米露外相が電話会談 侵攻後で初 占領地併合「決して容認しない」

日米両政府の外務・経済担当閣僚会合後、記者会見するブリンケン米国務長官=29日、ワシントン(ゲッティ=共同)
日米両政府の外務・経済担当閣僚会合後、記者会見するブリンケン米国務長官=29日、ワシントン(ゲッティ=共同)

【ワシントン=大内清】ブリンケン米国務長官は29日、ロシアによるウクライナ侵攻後で初めて、ラブロフ露外相と電話会談を行った。ブリンケン氏は同日の記者会見で、ロシアが準備を進めているとみられるウクライナ東部などの占領地域の併合は「決して容認できないと伝えた」と説明。穀物輸出に関するウクライナ政府との合意順守も要求したほか、ロシアで拘束されている米女子プロバスケットボールのブリトニー・グライナーさんら米国人2人の解放に向けたなどについても協議した。

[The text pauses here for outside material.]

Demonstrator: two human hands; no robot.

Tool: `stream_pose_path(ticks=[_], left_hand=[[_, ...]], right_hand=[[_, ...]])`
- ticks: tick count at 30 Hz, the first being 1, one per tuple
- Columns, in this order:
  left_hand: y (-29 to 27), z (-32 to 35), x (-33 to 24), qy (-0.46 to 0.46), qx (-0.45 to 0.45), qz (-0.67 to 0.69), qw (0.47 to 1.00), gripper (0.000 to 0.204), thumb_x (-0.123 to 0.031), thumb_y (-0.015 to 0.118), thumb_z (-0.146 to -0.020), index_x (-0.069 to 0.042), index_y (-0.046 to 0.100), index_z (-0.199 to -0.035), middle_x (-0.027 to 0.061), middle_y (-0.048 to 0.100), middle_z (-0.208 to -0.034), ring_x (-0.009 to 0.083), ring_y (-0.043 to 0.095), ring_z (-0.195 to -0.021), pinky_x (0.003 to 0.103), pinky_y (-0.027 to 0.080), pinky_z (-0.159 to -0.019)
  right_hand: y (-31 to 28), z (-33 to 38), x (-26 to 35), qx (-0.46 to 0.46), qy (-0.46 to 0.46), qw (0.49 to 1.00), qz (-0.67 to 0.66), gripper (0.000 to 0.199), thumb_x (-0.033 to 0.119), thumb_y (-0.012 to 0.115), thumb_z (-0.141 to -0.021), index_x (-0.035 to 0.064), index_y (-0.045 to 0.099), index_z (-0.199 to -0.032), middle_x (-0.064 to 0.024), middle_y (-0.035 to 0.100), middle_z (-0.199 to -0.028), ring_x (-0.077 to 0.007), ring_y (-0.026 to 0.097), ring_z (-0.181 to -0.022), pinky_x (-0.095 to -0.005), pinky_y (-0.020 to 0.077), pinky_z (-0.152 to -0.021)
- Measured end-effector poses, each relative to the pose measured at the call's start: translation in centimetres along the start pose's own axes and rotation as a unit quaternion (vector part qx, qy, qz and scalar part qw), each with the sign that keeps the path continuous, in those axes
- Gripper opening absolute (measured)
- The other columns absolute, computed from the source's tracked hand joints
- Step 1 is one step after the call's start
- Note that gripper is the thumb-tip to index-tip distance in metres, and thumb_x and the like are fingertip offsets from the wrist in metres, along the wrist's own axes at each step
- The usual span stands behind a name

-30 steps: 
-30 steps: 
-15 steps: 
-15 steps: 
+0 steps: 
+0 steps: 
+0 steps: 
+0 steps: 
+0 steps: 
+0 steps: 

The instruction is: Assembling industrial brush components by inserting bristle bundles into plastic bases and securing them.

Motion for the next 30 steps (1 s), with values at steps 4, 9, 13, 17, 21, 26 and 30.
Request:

ブリンケン氏は会見で「ロシアは世界に向けて約束したことを守るべきだ」と強調し、ロシアがウクライナと結んだ穀物輸出についての合意内容をすみやかに履行するよう求めた。

またブリンケン氏は、拘束されている米国人2人に関し、米国側が行った「重大な提案」を受け入れるようラブロフ氏に迫ったと説明。

ブリンケン氏は東アジアサミット(EAS)参加国外相会合などに参加するため8月3~5日にカンボジアの首都プノンペンを訪問する予定だが、国務省のプライス報道官は「現地でラブロフ氏と会談する予定はない」としている。